On my lunch break I made an appointment to view one after work and I asked the girls who lived that side of town about the bus routes. And slowly the fear I was feeling was joined by a dash of excitement. With hindsight I should of looked at a few more, I probably could of got a nicer one if I had, but not trained in being particular about anything for myself, I took it there and then. The rent was affordable and when I looked about the small self contained room it had all I would need and I imagined myself making a little home here. My own home, away from her. It slowly dawned on me that at no time was my Father present when she told me she wanted me to move out or when she`d been questioning me on my progress. I wondered if he even knew, at the same time knowing instantly it would of made not an ounce of difference, he was never going to save me anyway. When I got home, and I use that term loosely, I was bursting to tell her. She was rambling on about some tit for tat chat with a neighbour and when a pause came I said "Oh and I found somewhere to live so I`ll be moving out " Stunned silence followed by the quietest ok and a lot of rapid elbow movement. Later I became aware of a lot of whispering. Whispering was not a good thing to hear in my house, it usually meant she was discreetly filling him in on a morsel of truth, elaborated and spun in the direction that would make her innocent and me guilty. As I entered the kitchen they were both there, him making tea and her hovering about by the table. And so he delivered the first line of the agreed script...."What do you think about getting your room decorated Amanda?"  he asked casually....What ? Its only ever been decorated once in 12 years, it still has the 70`s `blue for a boy` wallpaper on...so why now ? I thought .... "Well what`s the point if I`m moving it out" I reply. Queue all hell breaking loose. It all gets very sketchy in my memory then, as is always the case when things get quite distressing. He`s shouting thinks like, ungrateful, arrogant, who did I think I was, she`s screeching I told ya Geoff, I told ya so....

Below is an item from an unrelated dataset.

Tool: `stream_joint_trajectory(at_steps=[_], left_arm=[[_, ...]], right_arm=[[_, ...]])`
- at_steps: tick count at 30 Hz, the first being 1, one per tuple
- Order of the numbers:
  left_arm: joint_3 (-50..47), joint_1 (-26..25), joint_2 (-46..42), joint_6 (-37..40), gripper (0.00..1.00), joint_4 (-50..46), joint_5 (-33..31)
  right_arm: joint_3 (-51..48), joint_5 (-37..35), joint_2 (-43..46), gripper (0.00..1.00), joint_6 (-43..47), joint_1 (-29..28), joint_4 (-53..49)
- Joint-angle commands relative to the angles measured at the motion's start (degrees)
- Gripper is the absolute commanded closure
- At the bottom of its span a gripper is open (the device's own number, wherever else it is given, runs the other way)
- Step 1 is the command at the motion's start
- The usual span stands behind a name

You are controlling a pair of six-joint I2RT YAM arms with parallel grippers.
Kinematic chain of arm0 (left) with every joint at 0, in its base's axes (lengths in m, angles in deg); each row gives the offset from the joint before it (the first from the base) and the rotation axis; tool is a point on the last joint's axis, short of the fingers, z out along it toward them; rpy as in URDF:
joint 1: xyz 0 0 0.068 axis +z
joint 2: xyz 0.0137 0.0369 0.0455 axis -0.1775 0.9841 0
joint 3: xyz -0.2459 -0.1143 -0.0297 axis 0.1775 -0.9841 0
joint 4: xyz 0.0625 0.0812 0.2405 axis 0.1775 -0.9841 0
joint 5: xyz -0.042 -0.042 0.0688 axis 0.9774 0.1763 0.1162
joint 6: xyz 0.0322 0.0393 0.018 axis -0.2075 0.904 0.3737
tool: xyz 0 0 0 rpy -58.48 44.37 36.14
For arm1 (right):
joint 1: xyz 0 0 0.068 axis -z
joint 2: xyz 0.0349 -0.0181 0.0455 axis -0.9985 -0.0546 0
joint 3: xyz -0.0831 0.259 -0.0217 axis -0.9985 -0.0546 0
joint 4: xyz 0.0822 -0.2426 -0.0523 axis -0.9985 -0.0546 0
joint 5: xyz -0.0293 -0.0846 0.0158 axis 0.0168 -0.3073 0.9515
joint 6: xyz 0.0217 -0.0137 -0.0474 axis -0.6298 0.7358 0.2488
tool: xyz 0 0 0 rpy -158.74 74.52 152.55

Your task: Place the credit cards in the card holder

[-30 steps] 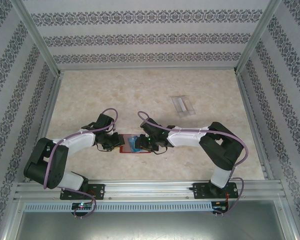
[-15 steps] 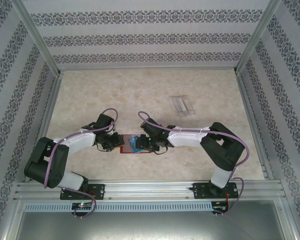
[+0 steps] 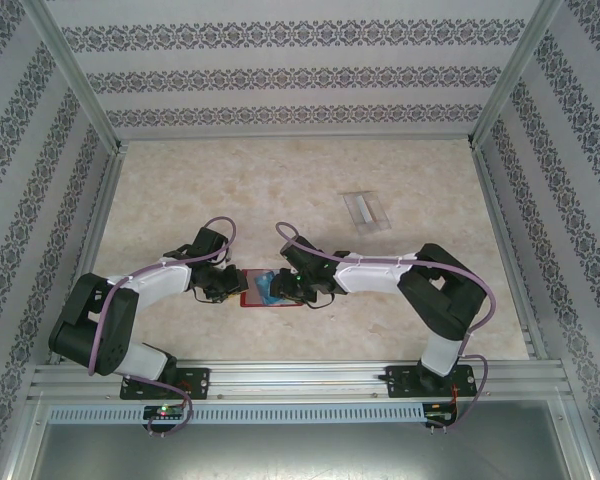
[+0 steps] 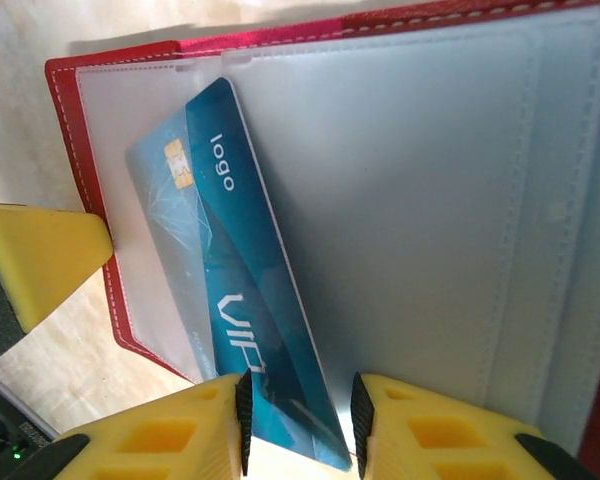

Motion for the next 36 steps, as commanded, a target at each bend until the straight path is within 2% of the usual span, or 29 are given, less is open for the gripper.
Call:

And I`m trying to fight my corner and am yelling "you didnt want me here, you`ve kicked me out" and at some point his hand strikes me across the face and I go flying up against the fridge, him laying the law down about me being full of myself, and too damn cocky, I stay with my face against the fridge sobbing quietly, hurt, humiliated and once again gaslighted by my Mother, attacked by my Father and utterly helpless to defend myself or have my truth heard. Hence this Blog. And so I moved out in the next couple of weeks and began a new adventure.